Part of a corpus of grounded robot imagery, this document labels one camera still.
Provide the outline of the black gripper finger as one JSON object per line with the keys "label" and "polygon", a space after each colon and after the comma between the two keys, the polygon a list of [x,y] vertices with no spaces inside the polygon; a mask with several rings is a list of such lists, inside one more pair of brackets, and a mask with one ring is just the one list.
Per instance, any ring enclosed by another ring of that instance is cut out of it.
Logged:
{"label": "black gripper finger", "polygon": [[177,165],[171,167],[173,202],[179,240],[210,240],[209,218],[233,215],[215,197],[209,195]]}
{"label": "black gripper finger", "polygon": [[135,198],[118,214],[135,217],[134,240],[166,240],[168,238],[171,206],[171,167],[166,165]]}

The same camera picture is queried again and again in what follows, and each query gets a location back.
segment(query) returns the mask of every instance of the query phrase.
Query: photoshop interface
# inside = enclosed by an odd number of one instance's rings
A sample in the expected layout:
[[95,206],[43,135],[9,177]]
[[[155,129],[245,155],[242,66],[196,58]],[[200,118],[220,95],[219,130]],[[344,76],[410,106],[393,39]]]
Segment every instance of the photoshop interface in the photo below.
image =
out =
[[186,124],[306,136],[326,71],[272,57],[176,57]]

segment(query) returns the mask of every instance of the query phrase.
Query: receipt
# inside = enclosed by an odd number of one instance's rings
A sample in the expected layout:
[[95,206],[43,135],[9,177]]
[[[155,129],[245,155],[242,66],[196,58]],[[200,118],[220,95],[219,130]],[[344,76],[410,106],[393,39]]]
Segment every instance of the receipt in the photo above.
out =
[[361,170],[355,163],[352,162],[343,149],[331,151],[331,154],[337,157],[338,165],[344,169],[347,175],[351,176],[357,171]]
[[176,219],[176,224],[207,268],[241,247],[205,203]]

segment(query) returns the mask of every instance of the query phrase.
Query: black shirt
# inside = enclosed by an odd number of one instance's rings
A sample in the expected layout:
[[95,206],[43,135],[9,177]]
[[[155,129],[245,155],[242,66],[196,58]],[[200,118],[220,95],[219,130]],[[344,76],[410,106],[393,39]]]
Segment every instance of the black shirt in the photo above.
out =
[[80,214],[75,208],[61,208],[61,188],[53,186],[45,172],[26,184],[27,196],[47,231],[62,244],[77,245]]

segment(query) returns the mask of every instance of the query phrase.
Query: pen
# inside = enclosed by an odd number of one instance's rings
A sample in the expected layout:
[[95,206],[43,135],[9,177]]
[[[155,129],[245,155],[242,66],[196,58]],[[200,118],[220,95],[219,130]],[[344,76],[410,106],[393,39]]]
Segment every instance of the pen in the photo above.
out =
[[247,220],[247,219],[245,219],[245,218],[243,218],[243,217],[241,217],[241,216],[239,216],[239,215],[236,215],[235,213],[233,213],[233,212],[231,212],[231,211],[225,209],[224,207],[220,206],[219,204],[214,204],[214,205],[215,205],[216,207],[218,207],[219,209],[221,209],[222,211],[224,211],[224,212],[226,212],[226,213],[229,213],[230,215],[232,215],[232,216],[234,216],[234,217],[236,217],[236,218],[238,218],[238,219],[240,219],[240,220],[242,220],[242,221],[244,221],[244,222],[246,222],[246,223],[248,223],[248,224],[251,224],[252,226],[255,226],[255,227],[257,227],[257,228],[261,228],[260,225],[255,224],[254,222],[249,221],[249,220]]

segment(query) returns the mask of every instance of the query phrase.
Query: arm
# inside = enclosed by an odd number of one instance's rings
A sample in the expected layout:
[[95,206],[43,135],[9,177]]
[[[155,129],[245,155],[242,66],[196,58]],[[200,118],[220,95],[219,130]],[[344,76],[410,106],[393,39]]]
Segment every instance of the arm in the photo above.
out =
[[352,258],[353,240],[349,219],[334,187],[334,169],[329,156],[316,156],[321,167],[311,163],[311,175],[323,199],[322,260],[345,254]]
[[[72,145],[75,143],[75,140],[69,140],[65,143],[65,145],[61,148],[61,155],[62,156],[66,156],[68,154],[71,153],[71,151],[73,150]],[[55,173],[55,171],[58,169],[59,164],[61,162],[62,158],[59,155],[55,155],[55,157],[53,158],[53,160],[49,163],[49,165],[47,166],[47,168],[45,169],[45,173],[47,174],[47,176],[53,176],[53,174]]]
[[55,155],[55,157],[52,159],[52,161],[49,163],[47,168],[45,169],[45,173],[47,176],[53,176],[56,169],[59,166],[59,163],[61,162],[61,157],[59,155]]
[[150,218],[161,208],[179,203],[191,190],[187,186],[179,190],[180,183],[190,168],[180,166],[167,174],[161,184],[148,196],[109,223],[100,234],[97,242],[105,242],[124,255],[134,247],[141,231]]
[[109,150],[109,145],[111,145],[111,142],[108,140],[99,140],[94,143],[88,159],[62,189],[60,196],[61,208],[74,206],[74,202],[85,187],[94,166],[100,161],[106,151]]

* * * * *

- WORK TASK
Across the whole listing above, count each line in which the string "camera" occurs; respond with that number only.

- RESPONSE BELOW
2